So yeah, there are – at least in a very analogous way, a lot of machine learning approaches have modelled what the human brain does. And I heard that some other PhD colleagues of mine at the time, they were getting very heavily involved into neural networking, of which I’m not entirely sure how much that reflects the human brain. I know anecdotally, I believe IBM has an initiative called “Big Blue”, where their plan was to, and I may be paraphrasing incorrectly here, was to essentially build a brain from scratch but with a machine. So it’s almost like you’re building a brain cell by cell, but it’s using code. Certainly, I think the inspiration of using machine learning techniques inspired by the brain, I think it’s a very good way of seeing what evolution has constructed in trying to replicate that in a way that we can reproduce.

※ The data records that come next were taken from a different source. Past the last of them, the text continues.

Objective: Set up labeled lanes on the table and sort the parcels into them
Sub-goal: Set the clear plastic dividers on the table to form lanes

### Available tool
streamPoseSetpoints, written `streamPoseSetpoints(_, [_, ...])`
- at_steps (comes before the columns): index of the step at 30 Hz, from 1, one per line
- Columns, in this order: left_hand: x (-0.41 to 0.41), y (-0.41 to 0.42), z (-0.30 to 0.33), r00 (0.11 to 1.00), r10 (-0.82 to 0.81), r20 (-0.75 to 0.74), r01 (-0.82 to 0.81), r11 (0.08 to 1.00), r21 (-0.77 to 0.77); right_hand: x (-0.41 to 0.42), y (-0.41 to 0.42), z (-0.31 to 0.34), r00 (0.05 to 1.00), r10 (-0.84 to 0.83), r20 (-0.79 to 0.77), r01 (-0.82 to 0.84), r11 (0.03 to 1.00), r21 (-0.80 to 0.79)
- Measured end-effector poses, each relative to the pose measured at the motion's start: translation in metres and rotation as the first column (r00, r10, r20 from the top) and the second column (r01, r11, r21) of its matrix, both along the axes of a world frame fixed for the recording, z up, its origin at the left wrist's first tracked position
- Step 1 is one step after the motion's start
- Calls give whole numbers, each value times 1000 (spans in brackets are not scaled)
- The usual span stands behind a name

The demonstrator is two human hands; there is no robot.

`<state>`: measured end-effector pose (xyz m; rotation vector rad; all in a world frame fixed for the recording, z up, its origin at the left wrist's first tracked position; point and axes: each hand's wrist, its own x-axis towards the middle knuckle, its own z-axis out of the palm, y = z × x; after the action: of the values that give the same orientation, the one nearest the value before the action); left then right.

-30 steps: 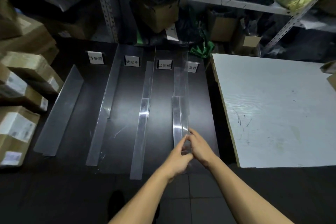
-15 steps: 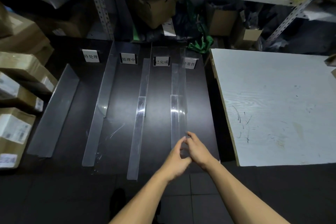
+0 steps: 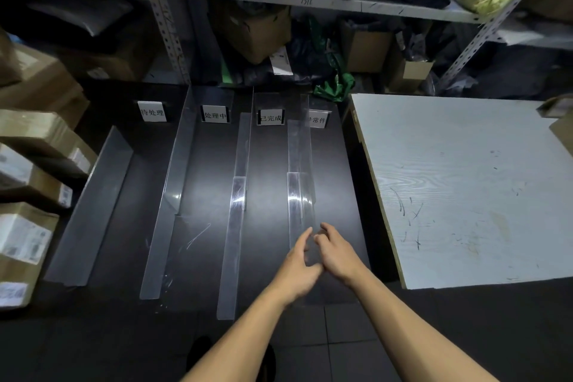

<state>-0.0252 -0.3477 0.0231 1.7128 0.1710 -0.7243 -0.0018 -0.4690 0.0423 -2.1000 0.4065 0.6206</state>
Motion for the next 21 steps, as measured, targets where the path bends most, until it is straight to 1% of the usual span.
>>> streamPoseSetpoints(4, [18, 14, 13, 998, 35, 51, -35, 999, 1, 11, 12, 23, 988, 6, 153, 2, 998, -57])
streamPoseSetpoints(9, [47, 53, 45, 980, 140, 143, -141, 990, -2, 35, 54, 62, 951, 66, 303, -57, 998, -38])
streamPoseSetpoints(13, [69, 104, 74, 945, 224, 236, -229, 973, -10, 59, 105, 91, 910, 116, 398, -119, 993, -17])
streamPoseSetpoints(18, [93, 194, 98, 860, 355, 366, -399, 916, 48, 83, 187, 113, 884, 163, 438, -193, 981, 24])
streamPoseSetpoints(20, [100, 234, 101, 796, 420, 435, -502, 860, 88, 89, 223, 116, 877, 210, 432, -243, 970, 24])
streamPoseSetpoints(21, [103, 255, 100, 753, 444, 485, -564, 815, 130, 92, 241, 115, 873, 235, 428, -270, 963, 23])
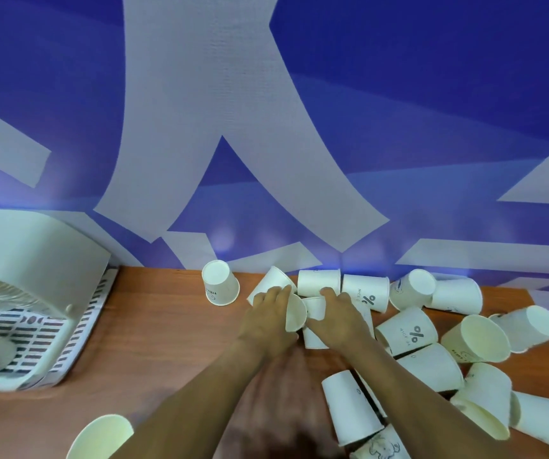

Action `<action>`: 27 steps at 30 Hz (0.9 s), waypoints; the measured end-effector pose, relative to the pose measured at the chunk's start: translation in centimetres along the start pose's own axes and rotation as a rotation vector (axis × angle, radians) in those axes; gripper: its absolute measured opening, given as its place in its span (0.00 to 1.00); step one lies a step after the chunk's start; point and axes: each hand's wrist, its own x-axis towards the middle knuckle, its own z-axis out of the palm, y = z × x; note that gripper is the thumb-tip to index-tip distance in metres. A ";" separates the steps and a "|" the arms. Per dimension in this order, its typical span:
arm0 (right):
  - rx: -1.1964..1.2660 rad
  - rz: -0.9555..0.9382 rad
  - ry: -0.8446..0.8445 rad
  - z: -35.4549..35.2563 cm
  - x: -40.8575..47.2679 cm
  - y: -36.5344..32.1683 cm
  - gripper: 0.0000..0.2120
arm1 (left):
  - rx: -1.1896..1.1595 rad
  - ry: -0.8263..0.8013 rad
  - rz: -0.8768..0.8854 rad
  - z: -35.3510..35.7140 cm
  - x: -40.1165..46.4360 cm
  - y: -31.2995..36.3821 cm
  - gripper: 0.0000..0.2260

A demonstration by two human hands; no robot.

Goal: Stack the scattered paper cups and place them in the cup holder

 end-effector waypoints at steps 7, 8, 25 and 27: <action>-0.019 0.056 0.034 0.5 -0.4 -0.4 0.30 | -0.029 -0.018 -0.049 -1.0 -1.0 0.1 0.35; -0.005 0.063 0.040 0.5 -0.5 -0.5 0.30 | -0.036 -0.015 -0.052 -1.2 -1.5 0.0 0.35; -0.041 -0.024 0.119 -1.7 -8.9 -2.6 0.25 | -0.148 0.153 -0.052 -8.4 -14.1 -1.5 0.27; -0.053 -0.019 0.104 -1.5 -8.8 -3.3 0.30 | -0.152 0.158 -0.067 -8.7 -14.6 -2.0 0.29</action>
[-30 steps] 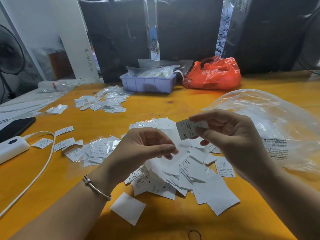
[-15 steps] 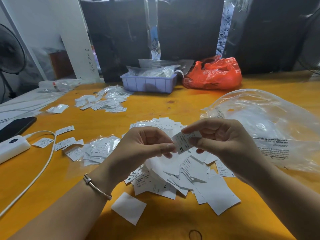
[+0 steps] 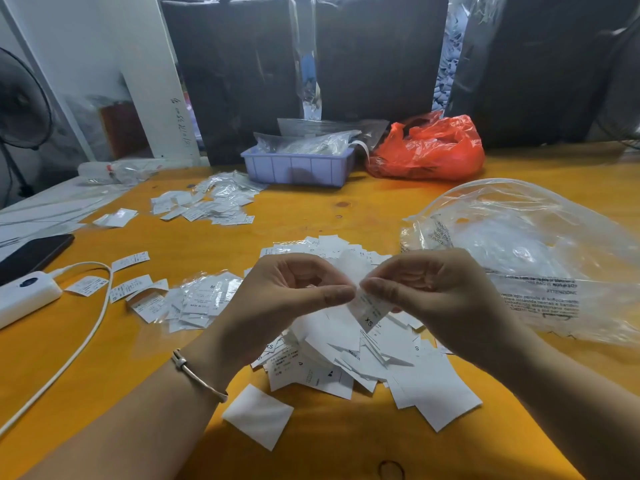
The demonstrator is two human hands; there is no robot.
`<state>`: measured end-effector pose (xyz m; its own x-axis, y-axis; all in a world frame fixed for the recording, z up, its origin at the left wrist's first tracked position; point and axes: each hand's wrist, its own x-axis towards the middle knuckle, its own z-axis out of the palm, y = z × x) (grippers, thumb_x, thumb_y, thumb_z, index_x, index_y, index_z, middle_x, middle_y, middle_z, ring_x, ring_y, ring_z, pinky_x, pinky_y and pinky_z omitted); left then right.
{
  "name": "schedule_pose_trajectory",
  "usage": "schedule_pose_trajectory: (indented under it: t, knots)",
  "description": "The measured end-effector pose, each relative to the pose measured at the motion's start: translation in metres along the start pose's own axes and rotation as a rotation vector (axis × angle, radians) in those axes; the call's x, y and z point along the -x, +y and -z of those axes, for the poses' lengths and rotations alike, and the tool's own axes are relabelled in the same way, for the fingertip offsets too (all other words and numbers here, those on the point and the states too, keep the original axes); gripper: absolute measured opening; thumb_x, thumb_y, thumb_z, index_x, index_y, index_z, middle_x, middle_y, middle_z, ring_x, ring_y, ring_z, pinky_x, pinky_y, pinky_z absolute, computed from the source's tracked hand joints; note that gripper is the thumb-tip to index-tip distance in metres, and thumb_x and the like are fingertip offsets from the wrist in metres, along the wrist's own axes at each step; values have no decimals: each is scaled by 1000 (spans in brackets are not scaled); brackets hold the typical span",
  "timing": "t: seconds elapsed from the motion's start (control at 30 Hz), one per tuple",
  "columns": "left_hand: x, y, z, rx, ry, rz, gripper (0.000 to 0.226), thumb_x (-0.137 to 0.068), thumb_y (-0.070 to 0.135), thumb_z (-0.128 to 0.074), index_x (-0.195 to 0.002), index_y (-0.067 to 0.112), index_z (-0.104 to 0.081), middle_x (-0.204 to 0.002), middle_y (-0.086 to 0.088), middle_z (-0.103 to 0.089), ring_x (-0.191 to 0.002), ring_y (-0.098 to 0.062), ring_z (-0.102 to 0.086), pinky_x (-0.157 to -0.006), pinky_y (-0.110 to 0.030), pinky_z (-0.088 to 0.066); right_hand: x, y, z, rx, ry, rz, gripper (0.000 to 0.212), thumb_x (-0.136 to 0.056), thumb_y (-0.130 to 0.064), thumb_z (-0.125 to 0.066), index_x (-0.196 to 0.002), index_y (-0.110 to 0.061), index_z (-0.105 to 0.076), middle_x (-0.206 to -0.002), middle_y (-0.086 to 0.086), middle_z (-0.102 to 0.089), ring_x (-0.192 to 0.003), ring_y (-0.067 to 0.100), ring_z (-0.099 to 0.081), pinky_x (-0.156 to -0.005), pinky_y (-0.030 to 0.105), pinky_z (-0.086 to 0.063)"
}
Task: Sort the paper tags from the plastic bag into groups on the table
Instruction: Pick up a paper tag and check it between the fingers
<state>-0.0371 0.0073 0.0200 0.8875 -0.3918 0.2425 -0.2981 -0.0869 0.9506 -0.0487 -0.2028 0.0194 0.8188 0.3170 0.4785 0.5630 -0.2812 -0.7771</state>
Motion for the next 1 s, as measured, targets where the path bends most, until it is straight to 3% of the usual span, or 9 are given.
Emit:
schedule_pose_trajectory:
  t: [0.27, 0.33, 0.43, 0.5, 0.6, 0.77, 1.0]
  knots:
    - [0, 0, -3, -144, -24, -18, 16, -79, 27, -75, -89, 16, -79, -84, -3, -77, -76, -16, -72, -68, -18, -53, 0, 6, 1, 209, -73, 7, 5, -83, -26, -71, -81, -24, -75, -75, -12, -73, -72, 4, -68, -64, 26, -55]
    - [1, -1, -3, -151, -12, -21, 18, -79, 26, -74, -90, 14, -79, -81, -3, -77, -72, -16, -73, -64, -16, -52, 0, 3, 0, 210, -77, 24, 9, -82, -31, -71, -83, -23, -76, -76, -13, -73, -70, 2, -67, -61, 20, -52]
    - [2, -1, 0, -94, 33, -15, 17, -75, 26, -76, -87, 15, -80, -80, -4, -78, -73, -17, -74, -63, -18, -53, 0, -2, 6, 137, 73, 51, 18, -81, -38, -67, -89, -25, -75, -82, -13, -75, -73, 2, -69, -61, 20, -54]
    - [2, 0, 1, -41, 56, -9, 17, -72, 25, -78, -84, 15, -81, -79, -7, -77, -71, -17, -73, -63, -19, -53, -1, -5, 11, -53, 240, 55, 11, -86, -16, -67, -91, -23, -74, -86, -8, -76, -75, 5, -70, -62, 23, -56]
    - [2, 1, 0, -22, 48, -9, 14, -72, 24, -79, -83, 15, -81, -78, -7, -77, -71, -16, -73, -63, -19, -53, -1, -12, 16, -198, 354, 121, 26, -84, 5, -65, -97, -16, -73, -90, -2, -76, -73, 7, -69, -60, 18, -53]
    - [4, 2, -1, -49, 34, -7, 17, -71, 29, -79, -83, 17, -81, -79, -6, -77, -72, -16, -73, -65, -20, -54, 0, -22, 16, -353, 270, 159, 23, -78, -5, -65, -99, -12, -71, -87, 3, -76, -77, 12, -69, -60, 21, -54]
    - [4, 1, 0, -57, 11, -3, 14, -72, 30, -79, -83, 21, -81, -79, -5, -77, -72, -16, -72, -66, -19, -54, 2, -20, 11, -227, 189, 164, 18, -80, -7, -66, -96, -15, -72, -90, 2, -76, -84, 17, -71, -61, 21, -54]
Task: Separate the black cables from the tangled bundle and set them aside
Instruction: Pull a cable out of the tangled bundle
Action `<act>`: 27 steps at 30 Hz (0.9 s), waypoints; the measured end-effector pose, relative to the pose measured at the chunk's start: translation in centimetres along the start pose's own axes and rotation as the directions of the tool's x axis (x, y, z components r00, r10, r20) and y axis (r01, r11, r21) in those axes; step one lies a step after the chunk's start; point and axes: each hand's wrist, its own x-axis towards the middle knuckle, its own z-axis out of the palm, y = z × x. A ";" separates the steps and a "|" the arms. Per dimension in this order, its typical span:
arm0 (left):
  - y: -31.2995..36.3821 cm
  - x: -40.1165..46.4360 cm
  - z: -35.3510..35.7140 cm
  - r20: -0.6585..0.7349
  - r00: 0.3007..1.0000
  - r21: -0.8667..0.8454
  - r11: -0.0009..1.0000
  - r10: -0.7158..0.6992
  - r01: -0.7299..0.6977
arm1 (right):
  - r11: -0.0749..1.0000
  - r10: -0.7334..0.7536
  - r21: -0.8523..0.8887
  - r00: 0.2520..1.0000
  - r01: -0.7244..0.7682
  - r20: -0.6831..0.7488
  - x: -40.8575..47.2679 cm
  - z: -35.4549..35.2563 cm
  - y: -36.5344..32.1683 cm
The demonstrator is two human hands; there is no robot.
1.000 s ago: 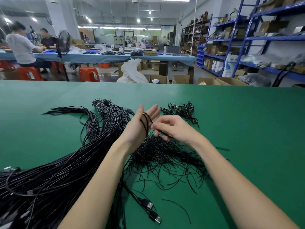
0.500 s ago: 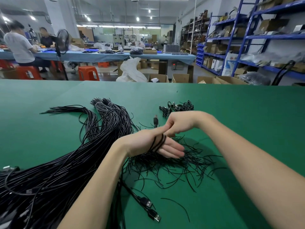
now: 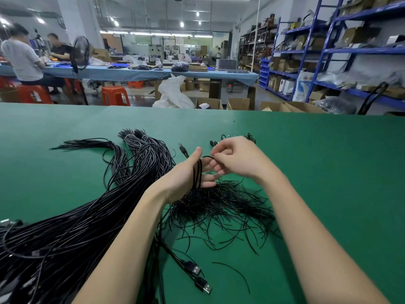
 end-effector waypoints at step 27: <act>-0.6 -0.6 1.5 0.036 0.976 0.159 0.963 0.214 -0.217 | 0.853 0.189 0.509 0.978 -0.119 -0.087 -3.5 6.0 6.4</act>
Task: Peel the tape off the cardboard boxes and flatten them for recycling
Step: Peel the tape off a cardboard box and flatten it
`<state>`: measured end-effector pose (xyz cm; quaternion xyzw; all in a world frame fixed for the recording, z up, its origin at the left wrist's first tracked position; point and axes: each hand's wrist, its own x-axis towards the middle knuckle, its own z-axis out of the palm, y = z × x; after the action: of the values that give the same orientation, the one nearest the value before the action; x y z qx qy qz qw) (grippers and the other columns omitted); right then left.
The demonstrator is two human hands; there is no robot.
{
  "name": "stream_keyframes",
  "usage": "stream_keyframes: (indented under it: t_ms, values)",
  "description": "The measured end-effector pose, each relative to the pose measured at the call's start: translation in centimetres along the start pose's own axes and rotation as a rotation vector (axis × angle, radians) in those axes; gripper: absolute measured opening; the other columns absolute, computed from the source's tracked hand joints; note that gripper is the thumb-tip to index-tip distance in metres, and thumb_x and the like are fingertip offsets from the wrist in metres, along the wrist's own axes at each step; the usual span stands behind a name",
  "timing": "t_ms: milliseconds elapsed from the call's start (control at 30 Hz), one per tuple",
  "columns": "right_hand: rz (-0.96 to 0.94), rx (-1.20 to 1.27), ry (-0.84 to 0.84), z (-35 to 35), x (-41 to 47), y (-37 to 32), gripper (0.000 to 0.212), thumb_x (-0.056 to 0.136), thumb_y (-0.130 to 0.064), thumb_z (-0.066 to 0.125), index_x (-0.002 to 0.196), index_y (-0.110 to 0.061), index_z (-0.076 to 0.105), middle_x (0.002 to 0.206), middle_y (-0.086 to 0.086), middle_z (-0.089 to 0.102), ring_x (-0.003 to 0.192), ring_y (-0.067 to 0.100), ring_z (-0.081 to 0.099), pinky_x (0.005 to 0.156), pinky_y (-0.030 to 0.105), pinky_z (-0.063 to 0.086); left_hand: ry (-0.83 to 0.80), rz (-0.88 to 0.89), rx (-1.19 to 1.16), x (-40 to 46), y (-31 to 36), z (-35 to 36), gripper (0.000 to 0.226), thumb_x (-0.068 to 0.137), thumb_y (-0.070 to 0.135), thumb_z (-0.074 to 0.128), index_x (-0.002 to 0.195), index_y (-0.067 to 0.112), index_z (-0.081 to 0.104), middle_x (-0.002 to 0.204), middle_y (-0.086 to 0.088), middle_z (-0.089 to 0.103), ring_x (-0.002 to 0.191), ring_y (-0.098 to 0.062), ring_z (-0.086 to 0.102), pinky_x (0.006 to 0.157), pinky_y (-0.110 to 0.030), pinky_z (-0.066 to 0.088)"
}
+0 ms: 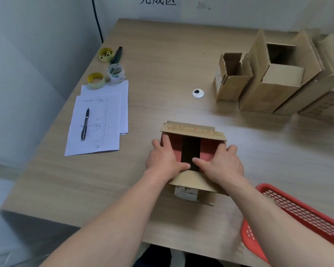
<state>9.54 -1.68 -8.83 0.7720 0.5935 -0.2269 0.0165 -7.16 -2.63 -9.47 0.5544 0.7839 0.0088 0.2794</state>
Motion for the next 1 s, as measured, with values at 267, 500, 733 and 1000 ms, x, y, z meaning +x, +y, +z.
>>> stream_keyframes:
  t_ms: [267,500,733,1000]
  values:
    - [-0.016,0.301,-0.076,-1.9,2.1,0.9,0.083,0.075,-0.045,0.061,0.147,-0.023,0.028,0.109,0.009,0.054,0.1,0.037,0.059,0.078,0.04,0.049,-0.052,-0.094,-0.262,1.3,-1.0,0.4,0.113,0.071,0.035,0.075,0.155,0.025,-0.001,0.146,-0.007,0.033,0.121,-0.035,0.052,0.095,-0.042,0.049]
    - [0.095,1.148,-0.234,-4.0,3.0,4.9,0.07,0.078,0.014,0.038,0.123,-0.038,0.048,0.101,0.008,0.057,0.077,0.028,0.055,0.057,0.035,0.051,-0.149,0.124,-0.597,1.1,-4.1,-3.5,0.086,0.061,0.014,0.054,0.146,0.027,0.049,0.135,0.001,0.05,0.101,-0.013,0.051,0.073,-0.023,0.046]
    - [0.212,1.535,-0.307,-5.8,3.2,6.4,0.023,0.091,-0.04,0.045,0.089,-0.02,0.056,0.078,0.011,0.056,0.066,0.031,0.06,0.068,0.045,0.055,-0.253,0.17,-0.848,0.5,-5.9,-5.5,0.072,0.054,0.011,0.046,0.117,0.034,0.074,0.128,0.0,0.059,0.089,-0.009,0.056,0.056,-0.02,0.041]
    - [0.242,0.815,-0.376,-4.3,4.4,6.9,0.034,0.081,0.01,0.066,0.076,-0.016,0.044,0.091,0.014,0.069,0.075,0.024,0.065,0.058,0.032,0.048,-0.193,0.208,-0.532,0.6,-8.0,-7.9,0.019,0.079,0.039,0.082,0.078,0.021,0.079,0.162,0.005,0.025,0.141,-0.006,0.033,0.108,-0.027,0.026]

Kirill: It’s very interesting you mention that, because I was reading a book—I think it was last year I finished reading a book called “Bold” by Peter Diamandis. I’ve mentioned it a couple of times already, but there he discusses in detail Moore’s Law and how—obviously, Moore’s Law states that—Gordon Moore started Intel back in 1965 and he then came up with this concept which was later called Moore’s Law in 1968. He noticed that the price of an average computer is dropping in half every 18 months, but the processing capacity of the average computer you can buy somewhere in the stores is doubling. So basically that’s the main concept, that the processing capacity, the processing power, is doubling every 18 months, and that law has still held constant. And based on Moore’s Law, right now we already have computers that think as fast as a rat’s brain, or the brain of a mouse.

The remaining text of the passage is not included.